Don’t reinvent the wheel. Start with a base data science project checklist or charter template and customize from there.
Data Science Project Checklist Overview
Review the Checklist Structure
This data science project checklist is organized in three sections:
- Define a clear problem/opportunity statement
- Define a solution
- Define the approach
First, starting with a clear Why defines the core objective. The solution comes secondary as the set of deliverables that map to the market or stakeholder needs. Finally, the implementation plan sets up the resources, roadmap, and various considerations that will help you accomplish the project goal.
Customize It
Every organization, team, and project is different and therefore has a separate set of planning considerations. Thus, don’t use this checklist as-is. Rather, this is a template with some items that should always be included (like “what are trying to solve”) and others that are circumstantial (like SLAs). Meanwhile, ask yourself “what else should be included” beyond this base checklist.
Be Flexible
You could define everything up-front or just wing it. But really, you should land somewhere in between these two extremes. Fully defining every detail in a checklist before working on the solution means you’ll never start. Yet, the other extreme doesn’t scale, and you’ll likely hit avoidable roadblocks or wind up delivering something that doesn’t actually solve anything.
Thus, develop a checklist that is somewhat standardized but is still flexible. The goal isn’t to fill out the checklist itself but rather to build a sustainable process.
Created with the Imgflip Meme Generator
1. Define a Clear Problem or Opportunity
Define the Problem
How often do we start a project, just to realize that we are fundamentally trying to solve the wrong thing? Resist the urge to simply start modeling. Rather, take advice from mathematician John Tukey…
Image Source: AZ Quotes
In other words, define the right question first and get to an appropriate answer. You can always iterate on the approximate answer with the right goal over time. But it’s much more difficult to recover a project if it is locked into the wrong target. This leads to the first checklist items
- What is the underlying problem we are trying to solve? / What is the underlying opportunity that we are trying to develop?
- This is usually different from the presenting problem. True needs usually differ from the presenting asks.
- List out the high-level questions that the team will investigate during the project.
Set the Goals
How do you know whether your intended product delivers value? Consider…
- How will success be measured? This metrics post details specific suggestions but broadly there are business, model, and system metrics.
- Business impact metrics – Typically these are already existing metrics like financial metrics, subscriber churn, or mean-time-to-failure. Of all the metrics, these will be most important as they are the closest measure of true value.

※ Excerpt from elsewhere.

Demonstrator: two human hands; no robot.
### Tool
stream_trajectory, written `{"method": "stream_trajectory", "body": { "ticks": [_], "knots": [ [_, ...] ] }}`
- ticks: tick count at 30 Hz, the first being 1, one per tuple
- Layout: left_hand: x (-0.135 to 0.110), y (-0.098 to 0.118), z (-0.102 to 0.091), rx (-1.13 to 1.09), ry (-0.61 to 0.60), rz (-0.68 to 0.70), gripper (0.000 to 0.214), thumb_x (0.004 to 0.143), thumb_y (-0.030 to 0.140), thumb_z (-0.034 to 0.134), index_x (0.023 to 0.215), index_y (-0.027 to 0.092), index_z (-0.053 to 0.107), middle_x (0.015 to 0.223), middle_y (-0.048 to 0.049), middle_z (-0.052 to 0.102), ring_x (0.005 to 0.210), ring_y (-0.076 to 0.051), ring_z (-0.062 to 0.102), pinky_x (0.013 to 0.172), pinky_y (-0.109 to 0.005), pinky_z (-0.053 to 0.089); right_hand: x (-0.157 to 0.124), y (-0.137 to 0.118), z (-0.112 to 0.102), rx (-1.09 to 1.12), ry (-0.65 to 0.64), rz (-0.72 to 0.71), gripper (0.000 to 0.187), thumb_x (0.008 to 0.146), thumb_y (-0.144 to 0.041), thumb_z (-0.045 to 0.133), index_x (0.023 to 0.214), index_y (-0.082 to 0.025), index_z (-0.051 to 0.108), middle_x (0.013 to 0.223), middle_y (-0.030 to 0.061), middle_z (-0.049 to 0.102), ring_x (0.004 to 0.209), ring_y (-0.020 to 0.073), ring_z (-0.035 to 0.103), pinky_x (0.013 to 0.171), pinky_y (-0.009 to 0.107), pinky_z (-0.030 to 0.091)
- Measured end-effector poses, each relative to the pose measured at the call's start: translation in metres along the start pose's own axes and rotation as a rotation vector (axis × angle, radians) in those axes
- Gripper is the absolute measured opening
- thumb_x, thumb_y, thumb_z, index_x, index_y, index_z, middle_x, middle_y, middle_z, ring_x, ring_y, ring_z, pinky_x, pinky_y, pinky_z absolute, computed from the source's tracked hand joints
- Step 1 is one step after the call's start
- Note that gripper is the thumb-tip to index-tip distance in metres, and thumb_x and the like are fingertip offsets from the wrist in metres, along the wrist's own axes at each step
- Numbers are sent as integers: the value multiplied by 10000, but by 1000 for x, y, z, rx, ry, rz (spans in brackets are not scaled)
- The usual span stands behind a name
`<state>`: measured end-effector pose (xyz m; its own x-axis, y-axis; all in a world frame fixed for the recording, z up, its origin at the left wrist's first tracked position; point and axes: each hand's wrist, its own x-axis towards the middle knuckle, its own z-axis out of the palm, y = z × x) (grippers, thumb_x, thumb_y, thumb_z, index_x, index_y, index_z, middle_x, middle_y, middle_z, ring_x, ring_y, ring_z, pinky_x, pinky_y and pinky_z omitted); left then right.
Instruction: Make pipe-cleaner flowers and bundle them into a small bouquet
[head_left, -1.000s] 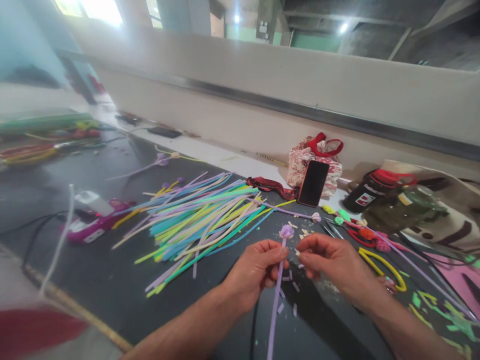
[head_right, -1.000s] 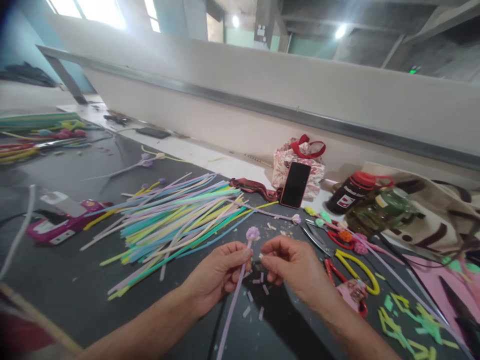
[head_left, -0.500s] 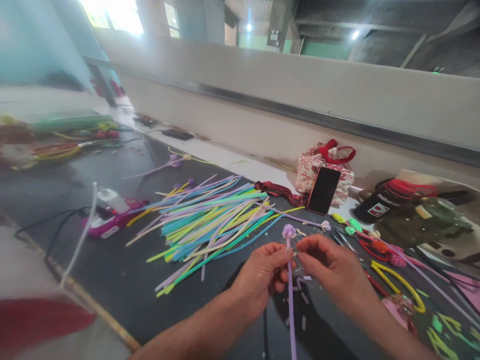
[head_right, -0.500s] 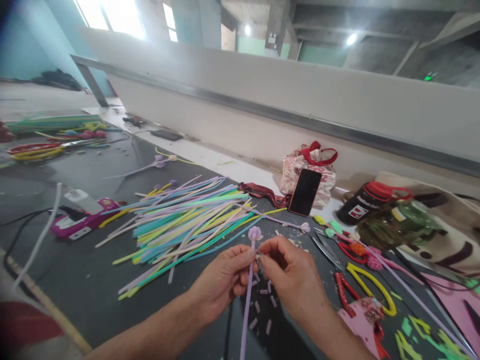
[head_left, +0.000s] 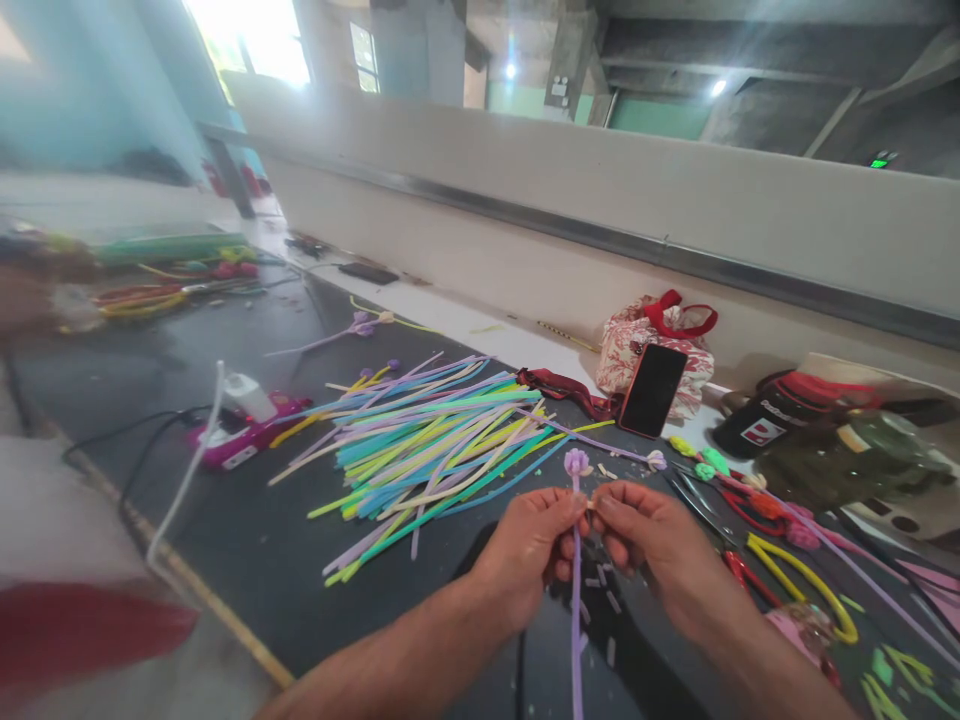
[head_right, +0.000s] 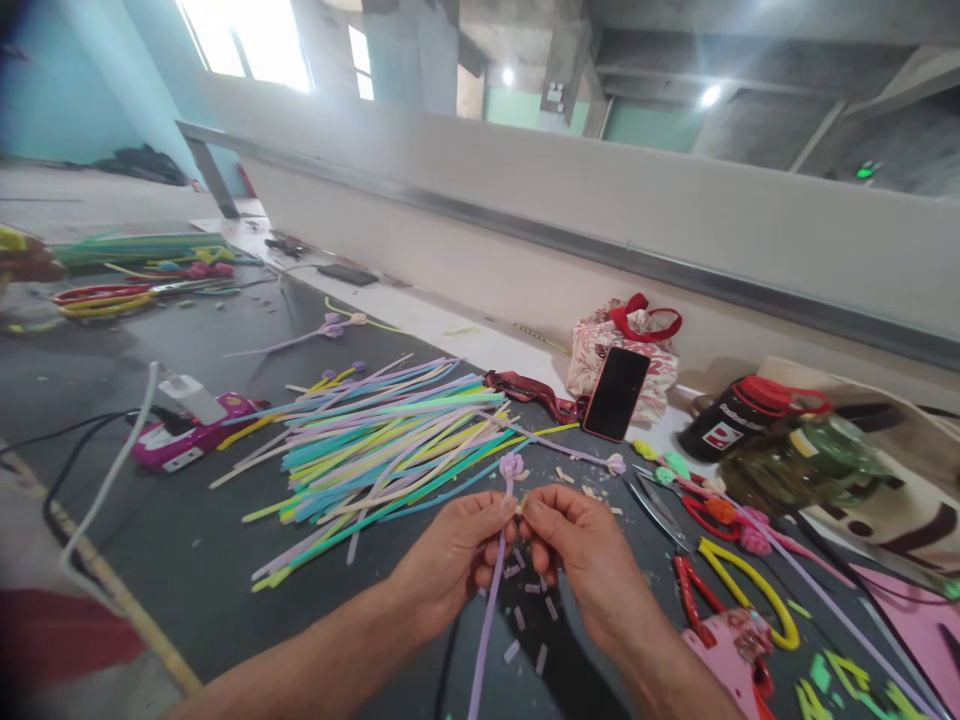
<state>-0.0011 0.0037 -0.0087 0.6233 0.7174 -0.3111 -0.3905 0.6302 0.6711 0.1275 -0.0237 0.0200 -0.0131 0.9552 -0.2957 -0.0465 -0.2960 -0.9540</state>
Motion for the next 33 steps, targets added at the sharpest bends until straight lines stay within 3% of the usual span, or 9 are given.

- Data science metrics – Might not need to be defined upfront but identify some possible model performance metrics such as specificity, sensitivity, or lift goals.
- System metrics – Might be covered in the SLA section below.
- Are there specific goals?
- Be specific if you can. Example: “Decrease Gold Star voluntary 3-month unsubscription rate from 25% to under 20% by the end of the year”
- However, this can be tricky as you don’t want to pigeonhole yourself into specific goals that might not be achievable. As an alternative, you could look into something like the break-even point (e.g. the project will pay for itself if it decreases Gold Start voluntary unsubscription rate by 5-percentage-points).
- What should the team not do?
-
- What are the anti-goals? (i.e. things you want to specifically avoid doing)
- What items are beyond scope? (often this list is a good starting point for follow-up projects)
List the Assumptions and Hypothesizes
Assumptions are what you take as given and generally beyond your control (e.g. We assume that the business will maintain the Platinum-Gold-Silver status structure through at least 2026). Hypotheses are the specific assumptions that you will test as part of the project (e.g. Customers who sign up for the Platinum 2-year subscription are less likely to churn).
- What do you assume to be true (and beyond the control of the project)?
- What do you hypothesize to be true (and will test as part of the project)?
Identify the Stakeholders
A stakeholder is anyone who is impacted by the project. Think broad. Broader societal stakeholders might not immediately be obvious. And look inward – Some projects might stop dead if you don’t get buy-in from legal, networking, or security shared service teams.
So, identify the stakeholders and include the key ones in the relevant problem definition and planning phases. Some stakeholders, like the project champion, should be involved in much of the project planning. Meanwhile, others like security might not care about the project goals but require that you abide by their security protocols.
- Who are the stakeholders?
- What are their needs?
- What is their authority over the project?
- How receptive are they to the project?
- Should you train them on the data science life cycle or agile practices?
2. Define the Solution
Stay focused on the core needs (defined above) and map possible solution deliverables that fill these needs.
Setup the Backlog
Start by defining small, incremental deliverables that help 1) validate whether the intended solution will solve the underlying business needs and 2) uncover whether/how the problem can be solved.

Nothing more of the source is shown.